Like most people, I guess, I have always loved the idea of keeping a diary or journal but have been too lazy to do so. I kept a diary for a couple of years when I was a teen and I still have it – it really is the most ridiculous nonsense, I was a such an annoying person. On and off over the years I have tried to dedicate myself to keeping a journal but it has never, ever stuck. Then I heard about a new thing called a bullet journal. A man called Ryder Carroll had devised a way of keeping all your to do lists, notes, schedule, calendar and a journal/diary in one place. You can visit his site at www.bulletjournal.com. Instead of having all these things on various electronic gadgets, he took us back old school style to a notebook and pen. And most importantly to me, you could design it how you wanted around his basic skeleton – an index page, a future log, a monthly log and your daily/weekly spread with symbols – a key – to how you would deal with tasks, events and reminders. It all sounds much more complicated than it is and it spoke to me. It promised me a way to get organised, get focused and enjoy of the benefits of a diary/journal that I could stick to. It doesn’t ask that you write screeds every night. A few lines, a quick review of jobs done, jobs to do and that’s it.
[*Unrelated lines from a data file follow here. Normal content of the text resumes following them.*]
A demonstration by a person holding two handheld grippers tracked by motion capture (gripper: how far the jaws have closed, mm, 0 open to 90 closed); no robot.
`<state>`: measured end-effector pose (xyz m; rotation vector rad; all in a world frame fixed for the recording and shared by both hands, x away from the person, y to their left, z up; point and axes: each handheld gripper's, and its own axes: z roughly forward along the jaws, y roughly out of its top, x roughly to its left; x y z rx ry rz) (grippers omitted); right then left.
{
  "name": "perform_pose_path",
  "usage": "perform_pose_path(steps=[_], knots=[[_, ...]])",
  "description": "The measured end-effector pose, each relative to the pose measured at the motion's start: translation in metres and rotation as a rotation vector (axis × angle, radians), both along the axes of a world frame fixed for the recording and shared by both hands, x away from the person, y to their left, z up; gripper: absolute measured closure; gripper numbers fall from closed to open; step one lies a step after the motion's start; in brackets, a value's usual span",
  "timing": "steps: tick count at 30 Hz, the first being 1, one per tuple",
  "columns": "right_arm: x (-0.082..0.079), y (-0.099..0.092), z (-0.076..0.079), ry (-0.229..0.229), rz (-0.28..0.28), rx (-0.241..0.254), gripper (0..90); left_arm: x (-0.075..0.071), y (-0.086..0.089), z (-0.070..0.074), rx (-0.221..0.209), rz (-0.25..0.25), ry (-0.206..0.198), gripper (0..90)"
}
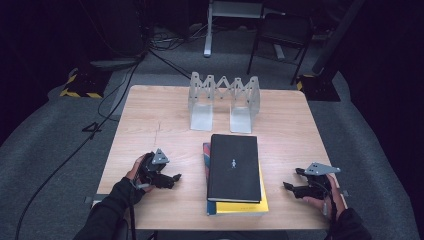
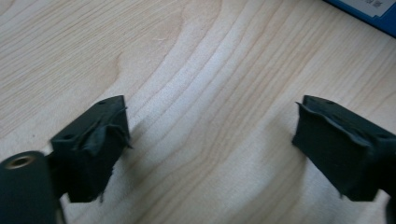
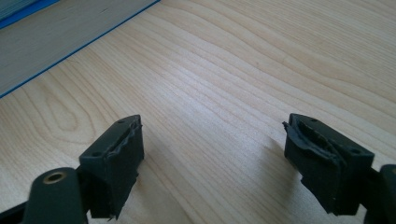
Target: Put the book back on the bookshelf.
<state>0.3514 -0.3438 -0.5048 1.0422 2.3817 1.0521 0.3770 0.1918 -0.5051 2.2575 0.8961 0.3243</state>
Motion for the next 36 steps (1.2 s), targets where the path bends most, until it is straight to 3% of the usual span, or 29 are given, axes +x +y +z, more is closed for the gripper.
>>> perform_pose_path(steps=[11,15,19,20,22,28,31,34,36], knots=[[0.002,0.0,0.0,0.01,-0.035,-0.009,15.6,0.002,-0.001,0.0,0.008,-0.006,0.003,2.9],[0.001,0.003,0.006,0.01,-0.018,-0.024,23.0,0.0,-0.002,0.0,0.011,0.013,0.004,2.9],[-0.005,0.006,0.022,-0.023,0.006,0.031,24.9,-0.007,-0.005,0.0,0.01,0.021,0.002,2.9],[-0.012,0.012,0.037,-0.054,0.041,0.061,25.4,-0.011,-0.009,0.0,0.01,0.032,0.003,2.9],[-0.019,0.021,0.05,-0.075,0.088,0.085,26.1,-0.015,-0.014,0.0,0.011,0.014,0.001,3.0],[-0.035,0.058,0.081,-0.106,0.247,0.079,32.5,-0.018,-0.023,0.001,0.024,-0.039,0.018,3.0],[-0.035,0.068,0.089,-0.113,0.263,0.082,31.9,-0.018,-0.025,0.002,0.022,-0.055,0.017,5.5],[-0.027,0.083,0.1,-0.09,0.282,0.137,28.2,-0.018,-0.031,0.004,0.015,-0.078,0.014,12.9],[-0.025,0.087,0.101,-0.083,0.291,0.136,26.5,-0.017,-0.033,0.005,0.025,-0.09,0.012,16.4]])
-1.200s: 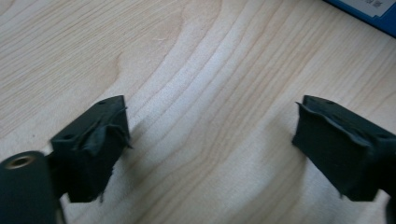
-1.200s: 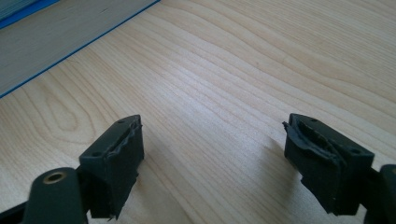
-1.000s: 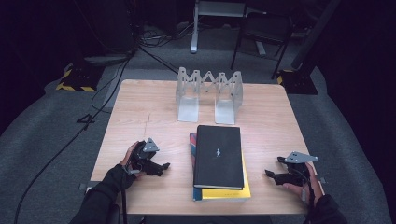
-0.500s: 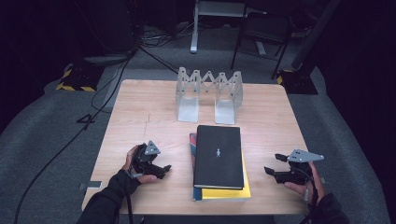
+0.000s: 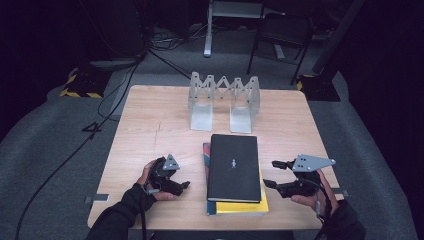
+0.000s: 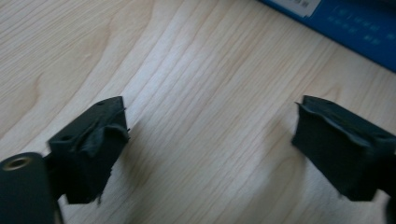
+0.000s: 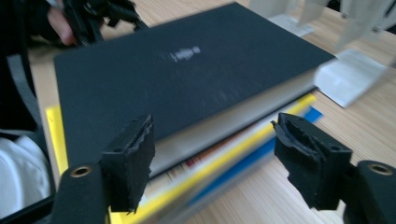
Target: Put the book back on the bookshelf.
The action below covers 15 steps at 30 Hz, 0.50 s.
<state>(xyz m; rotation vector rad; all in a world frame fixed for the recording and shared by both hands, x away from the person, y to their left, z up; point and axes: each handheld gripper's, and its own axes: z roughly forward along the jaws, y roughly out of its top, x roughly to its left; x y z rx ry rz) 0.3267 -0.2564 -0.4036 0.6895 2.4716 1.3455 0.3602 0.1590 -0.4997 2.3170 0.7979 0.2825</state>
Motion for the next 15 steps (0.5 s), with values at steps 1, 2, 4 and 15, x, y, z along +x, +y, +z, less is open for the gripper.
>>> perform_pose_path(steps=[1,2,4,15], knots=[[0.002,0.004,0.0,0.012,0.015,-0.004,24.0,0.0,-0.003,0.002,0.02,-0.003,-0.016,16.4],[0.004,0.008,-0.002,0.046,0.039,-0.004,22.0,0.001,-0.004,0.004,0.021,0.0,-0.021,18.0],[0.007,0.016,-0.005,0.072,0.067,-0.027,21.3,0.004,-0.007,0.009,-0.001,-0.013,-0.023,18.8],[0.025,0.024,-0.014,0.156,0.055,-0.011,11.0,0.006,-0.035,0.032,-0.025,-0.092,-0.1,19.0]])
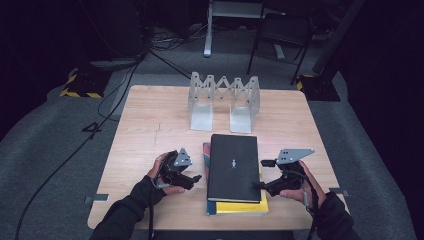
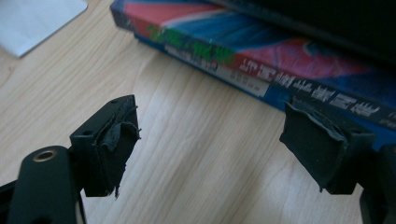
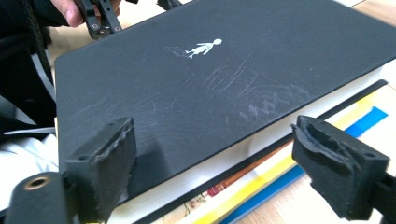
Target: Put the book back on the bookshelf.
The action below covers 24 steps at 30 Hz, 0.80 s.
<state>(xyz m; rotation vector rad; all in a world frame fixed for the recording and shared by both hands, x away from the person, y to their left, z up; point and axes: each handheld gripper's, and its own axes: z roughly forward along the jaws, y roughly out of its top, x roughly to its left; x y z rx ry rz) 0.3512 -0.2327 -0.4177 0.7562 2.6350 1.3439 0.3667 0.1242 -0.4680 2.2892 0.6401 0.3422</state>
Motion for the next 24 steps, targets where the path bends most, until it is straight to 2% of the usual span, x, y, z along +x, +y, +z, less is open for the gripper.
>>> perform_pose_path(steps=[6,11,16,21,24], knots=[[0.013,0.005,-0.006,0.046,0.017,0.02,4.2,0.005,-0.01,0.005,-0.018,-0.023,-0.015,21.3],[0.021,0.013,-0.009,0.074,0.013,0.027,1.0,0.013,-0.015,0.007,-0.03,-0.032,-0.021,19.3],[0.02,0.014,-0.008,0.056,0.018,0.015,1.1,0.022,-0.013,0.007,-0.049,-0.023,-0.001,18.7],[0.018,0.016,-0.006,0.027,0.022,0.006,2.0,0.026,-0.013,0.006,-0.048,-0.016,-0.022,17.7],[0.016,0.018,-0.006,0.012,0.027,0.006,2.7,0.031,-0.009,0.003,-0.054,0.006,-0.029,18.6]])
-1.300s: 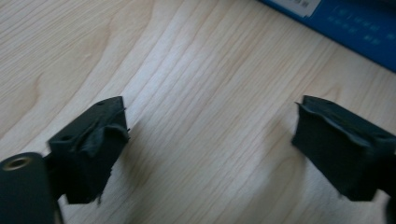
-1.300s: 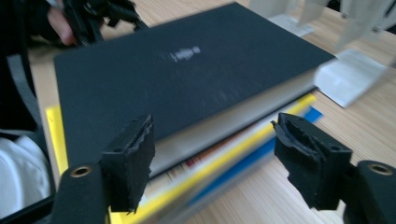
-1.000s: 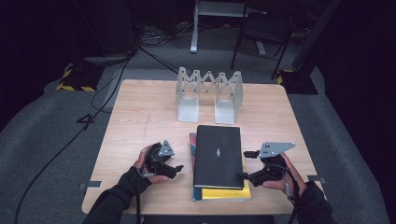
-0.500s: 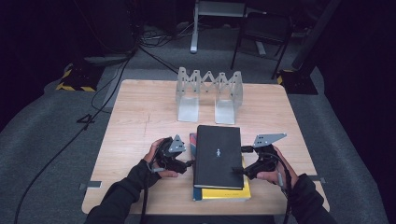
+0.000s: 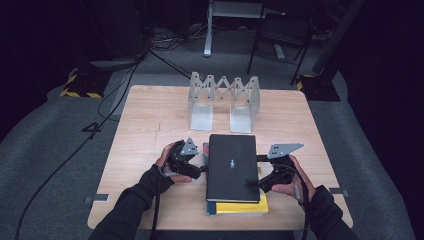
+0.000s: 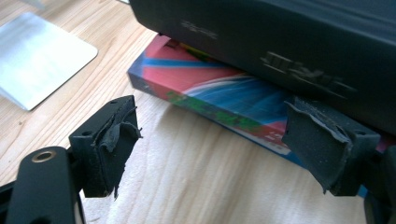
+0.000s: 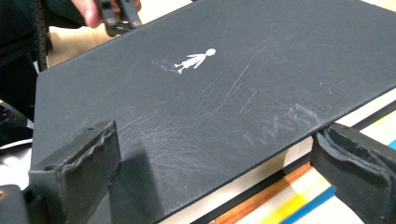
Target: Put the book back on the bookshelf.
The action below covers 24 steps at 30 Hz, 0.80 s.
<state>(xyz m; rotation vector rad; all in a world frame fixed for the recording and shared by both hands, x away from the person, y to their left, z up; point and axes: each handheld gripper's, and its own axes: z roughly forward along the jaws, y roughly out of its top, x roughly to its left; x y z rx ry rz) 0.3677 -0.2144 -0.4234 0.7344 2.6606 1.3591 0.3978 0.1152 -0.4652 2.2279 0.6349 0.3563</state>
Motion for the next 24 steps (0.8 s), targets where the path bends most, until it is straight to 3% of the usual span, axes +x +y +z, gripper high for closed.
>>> perform_pose_path(steps=[1,3,5,14,21,24], knots=[[-0.001,0.002,0.0,-0.004,0.006,0.003,2.9,0.001,0.001,-0.001,-0.005,0.005,0.003,21.7],[-0.001,0.005,-0.001,-0.004,0.014,0.008,3.3,0.004,0.006,-0.006,-0.041,0.001,0.056,22.5],[-0.001,0.006,-0.001,-0.005,0.017,0.01,3.6,0.006,0.008,-0.008,-0.05,0.006,0.07,21.9],[0.001,0.006,-0.002,-0.022,0.036,0.028,3.7,0.005,0.008,-0.009,-0.053,0.002,0.03,21.4],[0.002,0.009,-0.001,-0.067,0.054,0.037,4.0,0.016,0.008,-0.01,-0.036,0.052,-0.032,23.2],[0.004,0.011,-0.003,-0.077,0.047,0.05,4.0,0.023,0.009,-0.009,-0.042,0.053,-0.007,23.2]])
Like most bulletjournallers, I bought a Leuchturm 1917 A5 dotted, hardback notebook with 249 pages. You can, of course, choose whatever notebook you like but this prince among notebooks already has an index, numbered pages, lies flat and has faint grey dots which help you draw grids and keep everything neat. It’s perfect. I also bought the Leuchturm pen loop to stick inside to hold my pen. I went for the black cover but you can get lots of lovely colours.
So you begin with an index, which allows you to find weeks and Monthly logs fast.
You can also add in things like a Reading List, Weight Tracker, Period Tracker (for the ladies obviously) and so on – anything you want to track over the weeks, months, years – so the Index helps you to navigate these things quickly.
Then you have a Future Log where you list the next x months and details things you need to remember; birthdays, anniversaries, important dates…this helps when you set up your monthly log, you can refer to your Future Log to see what needs to be noted for that month.
Any blurs here are deliberate – you don’t need to know everything! Then you’ve got to decide how much space you need every day – do you want a weekly spread so you can see your week at a glance, a daily spread if you need to write a lot. Then you’ve got to decide what you want on your page. Do you want to track anything? Do you want to records things in particular? Do you want a space to jot down notes? And so on. The beauty of this bullet journalling malarkey is that you can tailor it to you.
As you can see I have gone through a few versions trying to find the layout that suits me best. At one point I shifted my day boxes all the the one side of the book so that I was leaning on the side with most paper, but I have recently decided I don’t much like that layout so have gone back.
I track my water intake, calories and steps each day y way of little graphs. I have a habit tracker to – a wee ticky box table – which makes sure I do certain things during the day like take my vitamins, wash my face at night and so on. I have a little two-sided table to record what exercise and what creative thing I have done each day. A little book shaped box to record what I am reading that week and finally a little calendar with that week coloured in.
In each day box – I do a weekly spread – I record the weather (a little weather symbol), my mood that day (little face), I bullet point things to do that day and a little reflection. I tick off jobs done, cross them out if they were no longer necessary and I > them if they need to be carried forward in which case they go on the next day’s bullet points or a day when I plan to do them.
You’ll also see that I draw quite a lot and colour in parts. I also sometimes use washi tape to decorate the pages. It all sounds ridiculously complicated but I swear, it takes me 5 minutes at night to tick off, reflect and look at the following day. I am the laziest person I know and I have managed to keep this up since August last year. Once a month I draw the layouts for the following month.
So, what are the benefits? Well, I can only speak for myself but this system has made me more productive, happier, more reflective and grateful, and focused. Don’t get me wrong, it also makes me feel a little guilty when I have not met targets or habits, or if I have had to catch up on days that I have missed, but that’s kind of the point.